In his seventh point, husband challenges the trial court’s order that he pay $25,000 of wife’s attorney’s fees. Husband admits that the court had great discretion in making such an award. Harris v. Harris, 685 S.W.2d 242, 244-45 (Mo.App.1985). He claims, however, that the award was an abuse of discretion because he cannot afford to pay the award and wife does not need the financial assistance. We have already discussed husband’s claims as to his and wife’s relative financial positions and will not do so again. We merely hold that there was evidence to support the award and we find no abuse of discretion.
Husband finally attacks the trial court’s actions in setting the form and amount of his supersedeas bond. He claims the trial court improperly valued certain items and improperly included others, thus reaching an excessive total. He also claims the court erred in holding that the custody order would remain in effect pending appeal. These contentions have already been presented to this court in the form of a motion which was denied on January 5, 1988. The Missouri Supreme Court subsequently denied husband’s petition for a writ based on this decision. The issues have already been decided; we decline to address them again.
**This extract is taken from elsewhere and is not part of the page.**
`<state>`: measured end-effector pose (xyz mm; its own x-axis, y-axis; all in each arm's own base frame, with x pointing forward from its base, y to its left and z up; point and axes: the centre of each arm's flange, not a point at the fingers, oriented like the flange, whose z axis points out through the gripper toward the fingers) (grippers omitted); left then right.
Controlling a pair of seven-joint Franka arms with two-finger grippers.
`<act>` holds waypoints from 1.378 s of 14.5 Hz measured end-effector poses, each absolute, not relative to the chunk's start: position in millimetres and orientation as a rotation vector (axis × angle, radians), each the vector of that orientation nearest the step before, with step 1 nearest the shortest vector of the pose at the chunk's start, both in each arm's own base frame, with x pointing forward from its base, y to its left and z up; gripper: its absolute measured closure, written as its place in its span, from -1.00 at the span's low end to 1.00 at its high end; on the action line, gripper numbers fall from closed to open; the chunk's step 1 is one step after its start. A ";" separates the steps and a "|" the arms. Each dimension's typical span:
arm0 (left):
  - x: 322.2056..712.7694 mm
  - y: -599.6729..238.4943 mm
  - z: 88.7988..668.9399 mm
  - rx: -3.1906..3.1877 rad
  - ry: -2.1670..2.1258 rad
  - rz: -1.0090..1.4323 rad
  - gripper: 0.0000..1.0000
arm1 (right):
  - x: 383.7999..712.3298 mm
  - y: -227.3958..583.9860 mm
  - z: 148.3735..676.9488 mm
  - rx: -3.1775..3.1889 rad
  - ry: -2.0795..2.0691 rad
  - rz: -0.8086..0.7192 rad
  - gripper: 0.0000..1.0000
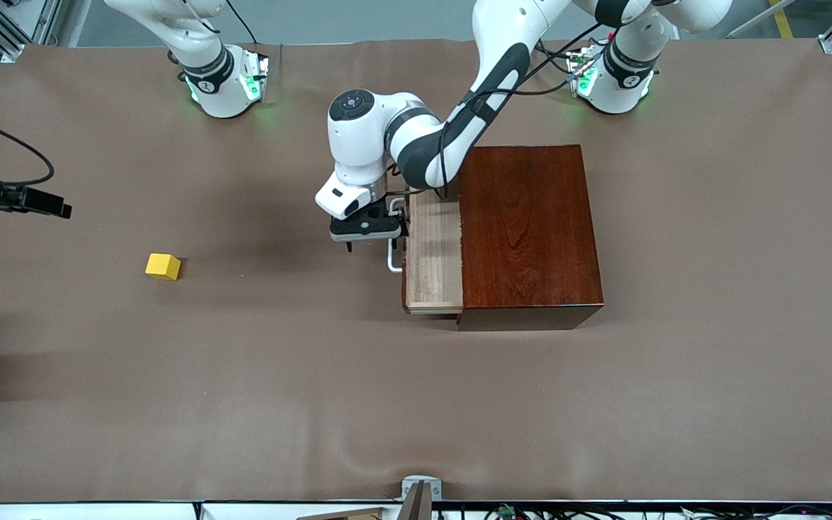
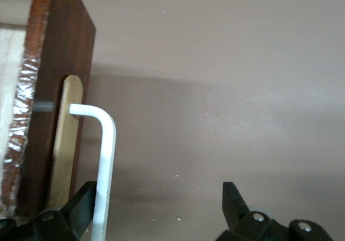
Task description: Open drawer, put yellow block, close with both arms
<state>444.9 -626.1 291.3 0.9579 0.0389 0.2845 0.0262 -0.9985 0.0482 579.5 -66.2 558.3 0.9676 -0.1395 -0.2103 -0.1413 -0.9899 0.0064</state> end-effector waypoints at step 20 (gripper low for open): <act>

During oral argument, husband abandoned his first point on appeal, which challenged the custody award. Both parties, however, pointed out that the portion of the custody award setting custody on alternate weeks from “6:00 p.m. Friday until 6:00 p.m. on the following Friday” would interfere with the Jewish religious observances and both felt a transfer date of Monday would be more appropriate. Given this agreement, we will amend the judgment to read that husband’s weekly temporary custody shall run “for the weekly period from 8:00 a.m. on Monday until 8:00 a.m. on the following Monday.”
The decree of the trial court is affirmed as amended.
SIMON and HAMILTON, JJ., concur.. The intervention issue obviously involves the areas which the guardian was appointed to address. As to the motion to remove the guardian ad litem, husband has no authority as natural guardian either. If the court had discretion to appoint the guardian, it had the discretion to remove him as well. Section 452.423, which took effect in 1988 after the trial and also concerns appointment of a guardian ad litem in divorce cases, specifically provides the court with authority to remove a guardian who is not performing his duties. In addition, when a child appears before a court for purposes of its own welfare, it becomes a ward of the court as to the issues in that case. State ex rel. Catholic Charities of St. Louis v. Hoester, 494 S.W.2d 70, 73 (Mo. banc 1973). The court's duty to serve the child’s best interest, C.J.(S.)R. v. G.D.S., 701 S.W.2d 165, 169 (Mo.App.1985), would make the court the appropriate "guardian” of the child’s interest in having an effective guardian ad litem and thus the court’s role supersedes that of the parent as natural guardian.
. The home was not titled in the parties’ names. To protect his privacy, husband had the home titled to defendant Harvey Kahn. Although Mr. Kahn had filed a quit claim deed to husband and wife at the time of trial, the deed identified the wrong parcel of property. The court held that the home was marital property although still titled in Mr. Kahn's name.